Ao todo, 44% dos 2.055 brasileiros entrevistados nas cinco macrorregiões do país declararam ter enfrentado esses problemas emocionais. A margem de erro da pesquisa é de dois pontos percentuais para mais ou para menos.
O levantamento faz parte de uma campanha realizada pela Abrata (Associação Brasileira de Familiares, Amigos e Portadores de Transtornos Afetivos) e Viatris, empresa global de saúde, para o Setembro Amarelo, mês de prevenção ao suicídio.
Há outros indicativos de que o brasileiro está preocupado com a saúde mental. As buscas pelo tema no Google Brasil em 2021 chegaram ao seu maior patamar desde 2006. O tema mais buscado foi ansiedade, seguido de depressão.
O Brasil foi o país que mais fez pesquisas por ansiedade em todo mundo desde janeiro de 2021 na plataforma.
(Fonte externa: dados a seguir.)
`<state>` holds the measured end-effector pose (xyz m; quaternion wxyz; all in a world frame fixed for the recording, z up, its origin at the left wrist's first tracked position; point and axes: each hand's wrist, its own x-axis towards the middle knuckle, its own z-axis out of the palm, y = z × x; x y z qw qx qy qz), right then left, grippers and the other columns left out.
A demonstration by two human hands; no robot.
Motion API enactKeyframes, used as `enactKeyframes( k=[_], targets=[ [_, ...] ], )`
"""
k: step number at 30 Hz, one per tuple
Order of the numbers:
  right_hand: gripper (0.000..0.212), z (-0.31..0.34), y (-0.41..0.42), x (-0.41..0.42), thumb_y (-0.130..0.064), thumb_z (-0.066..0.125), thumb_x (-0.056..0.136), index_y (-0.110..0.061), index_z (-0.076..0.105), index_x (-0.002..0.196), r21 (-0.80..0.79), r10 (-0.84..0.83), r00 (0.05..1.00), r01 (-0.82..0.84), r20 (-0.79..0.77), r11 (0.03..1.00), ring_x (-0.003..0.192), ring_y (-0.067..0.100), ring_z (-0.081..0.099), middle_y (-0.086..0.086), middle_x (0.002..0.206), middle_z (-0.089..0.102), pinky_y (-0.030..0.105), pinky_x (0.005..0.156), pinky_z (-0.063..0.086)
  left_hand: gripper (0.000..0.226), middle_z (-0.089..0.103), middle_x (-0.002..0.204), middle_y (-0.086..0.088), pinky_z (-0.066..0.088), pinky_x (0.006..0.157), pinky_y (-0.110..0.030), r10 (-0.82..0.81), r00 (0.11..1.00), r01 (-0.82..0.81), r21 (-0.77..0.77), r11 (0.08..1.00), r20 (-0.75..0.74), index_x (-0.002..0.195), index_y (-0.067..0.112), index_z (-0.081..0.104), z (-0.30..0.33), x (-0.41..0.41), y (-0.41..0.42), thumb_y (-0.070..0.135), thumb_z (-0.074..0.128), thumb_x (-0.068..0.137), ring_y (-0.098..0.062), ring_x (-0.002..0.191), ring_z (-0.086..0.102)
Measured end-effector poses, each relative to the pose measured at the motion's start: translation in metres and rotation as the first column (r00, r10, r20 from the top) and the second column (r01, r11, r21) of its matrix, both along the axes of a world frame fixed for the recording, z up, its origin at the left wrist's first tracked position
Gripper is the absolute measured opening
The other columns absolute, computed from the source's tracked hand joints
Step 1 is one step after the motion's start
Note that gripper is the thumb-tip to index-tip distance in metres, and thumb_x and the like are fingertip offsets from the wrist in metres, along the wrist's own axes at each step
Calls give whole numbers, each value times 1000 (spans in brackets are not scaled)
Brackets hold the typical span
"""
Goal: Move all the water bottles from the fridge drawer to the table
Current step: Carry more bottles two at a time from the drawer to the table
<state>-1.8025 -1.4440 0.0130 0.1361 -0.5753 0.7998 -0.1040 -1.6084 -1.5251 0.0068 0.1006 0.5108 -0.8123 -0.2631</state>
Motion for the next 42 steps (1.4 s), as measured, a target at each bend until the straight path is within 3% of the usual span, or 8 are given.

São Paulo e Rio de Janeiro encabeçaram a lista de cidades que mais buscaram o assunto em todo o planeta, seguidas por Los Angeles, Londres e Chicago.
Segundo a psiquiatra Alexandrina Meleiro, membro do conselho científico da Abrata, mesmo com esse cenário apontado pela pesquisa Datafolha e outros estudos sobre o impacto da pandemia na saúde mental das pessoas, não há nenhuma ação dos governos federal, estaduais e municipais para o enfrentamento dessa situação.
“Na maioria das unidades de saúde não há atendimento psicológico ou psiquiátrico. As pessoas que procuram esses serviços com sintomas de pânico, de depressão e de ansiedade voltam para casa sem atendimento adequado.”
Segundo ela, a atenção primária precisa estar mais bem preparada para fazer o primeiro atendimento e encaminhar os casos caracterizados como urgências psiquiátricas para locais que possam atendê-los adequadamente. “Mas o que eu mais ouço é: ‘Fui lá e não me atenderam” ou “Fui lá e me mandaram embora.”
A pesquisa Datafolha também mostra que a conscientização dos brasileiros sobre o tema depressão ainda é deficiente. Pouco mais da metade dos entrevistados (53%) considera muito importante oferecer suporte a quem esteja passando pela doença, e 10% não souberam agir diante de um conhecido com depressão.
Dos que passaram por ansiedade ou depressão durante a pandemia, 62% tinham pessoas com quem contar. Quase todos (96%) concordaram que a rede de apoio favorece a recuperação.
Para Alexandrina Meleiro, cuidar da depressão, do transtorno bipolar e do abuso de substância é forma de prevenir o suicídio.